- Supplied information -
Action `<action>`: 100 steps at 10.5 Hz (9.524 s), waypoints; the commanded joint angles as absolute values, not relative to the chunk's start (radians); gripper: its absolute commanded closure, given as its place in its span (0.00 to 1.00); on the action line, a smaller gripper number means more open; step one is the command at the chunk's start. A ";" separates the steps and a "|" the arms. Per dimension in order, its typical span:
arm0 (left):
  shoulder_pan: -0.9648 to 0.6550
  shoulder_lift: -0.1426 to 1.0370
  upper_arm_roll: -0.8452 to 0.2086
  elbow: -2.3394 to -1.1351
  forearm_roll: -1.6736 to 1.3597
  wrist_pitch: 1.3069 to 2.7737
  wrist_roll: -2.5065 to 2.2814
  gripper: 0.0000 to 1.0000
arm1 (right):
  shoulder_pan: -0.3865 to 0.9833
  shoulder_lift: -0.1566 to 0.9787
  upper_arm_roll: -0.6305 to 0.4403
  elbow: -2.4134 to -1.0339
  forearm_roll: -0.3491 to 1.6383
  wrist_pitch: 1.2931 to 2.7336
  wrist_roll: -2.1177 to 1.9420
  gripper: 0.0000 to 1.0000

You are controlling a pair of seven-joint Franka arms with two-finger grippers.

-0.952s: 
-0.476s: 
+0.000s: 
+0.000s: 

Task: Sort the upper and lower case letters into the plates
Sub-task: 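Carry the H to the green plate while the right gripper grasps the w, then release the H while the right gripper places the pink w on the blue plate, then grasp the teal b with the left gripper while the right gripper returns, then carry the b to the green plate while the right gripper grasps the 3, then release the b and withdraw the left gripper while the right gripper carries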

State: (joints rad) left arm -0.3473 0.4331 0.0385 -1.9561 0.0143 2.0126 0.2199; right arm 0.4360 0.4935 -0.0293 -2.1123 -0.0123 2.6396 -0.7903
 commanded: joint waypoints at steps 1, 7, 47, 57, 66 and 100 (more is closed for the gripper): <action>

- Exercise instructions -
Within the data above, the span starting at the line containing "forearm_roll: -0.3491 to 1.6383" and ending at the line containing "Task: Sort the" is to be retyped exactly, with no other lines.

- Output of the exercise -
  forearm_roll: -0.3491 to 1.6383
  wrist_pitch: 1.2931 to 2.7336
  wrist_roll: -2.1177 to 1.9420
  gripper: 0.0000 to 1.0000

You are controlling a pair of seven-joint Franka arms with two-finger grippers.

-0.952s: 
-0.476s: 
+0.000s: 
+0.000s: 

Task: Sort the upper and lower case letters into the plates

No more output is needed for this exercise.